In the data below, count how many lines contain "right" and give that number by itself.

=== Data extract ===
§ §

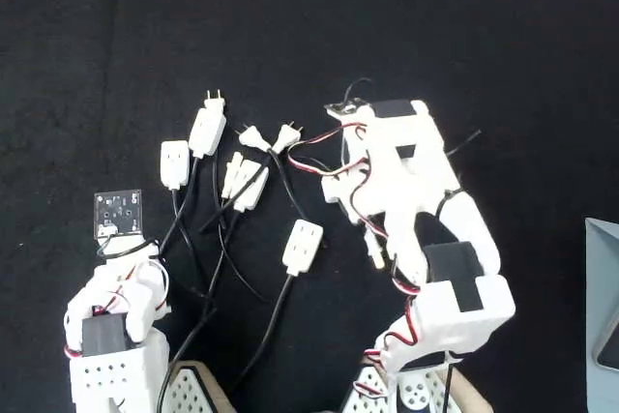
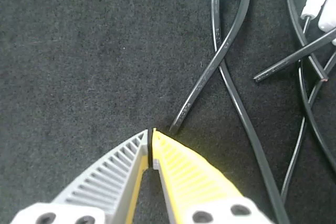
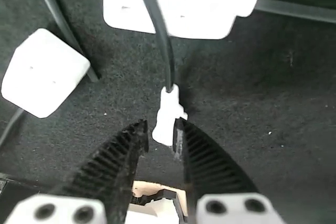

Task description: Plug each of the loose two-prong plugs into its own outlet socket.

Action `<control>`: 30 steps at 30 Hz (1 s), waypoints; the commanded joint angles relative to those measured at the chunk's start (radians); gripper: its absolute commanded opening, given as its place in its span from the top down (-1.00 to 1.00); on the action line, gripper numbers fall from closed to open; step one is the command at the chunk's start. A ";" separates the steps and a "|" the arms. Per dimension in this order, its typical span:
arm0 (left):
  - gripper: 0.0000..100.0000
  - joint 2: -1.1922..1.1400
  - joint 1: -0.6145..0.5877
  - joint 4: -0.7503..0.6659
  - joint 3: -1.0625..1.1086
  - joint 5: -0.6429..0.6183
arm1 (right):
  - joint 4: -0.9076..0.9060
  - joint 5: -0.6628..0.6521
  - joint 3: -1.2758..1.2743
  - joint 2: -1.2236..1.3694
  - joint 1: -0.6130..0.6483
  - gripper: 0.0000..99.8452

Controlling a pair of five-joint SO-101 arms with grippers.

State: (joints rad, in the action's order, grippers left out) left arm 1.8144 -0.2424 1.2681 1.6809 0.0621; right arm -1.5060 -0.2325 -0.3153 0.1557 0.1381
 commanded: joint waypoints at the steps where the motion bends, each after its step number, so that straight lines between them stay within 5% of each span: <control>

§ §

=== Answer box ===
2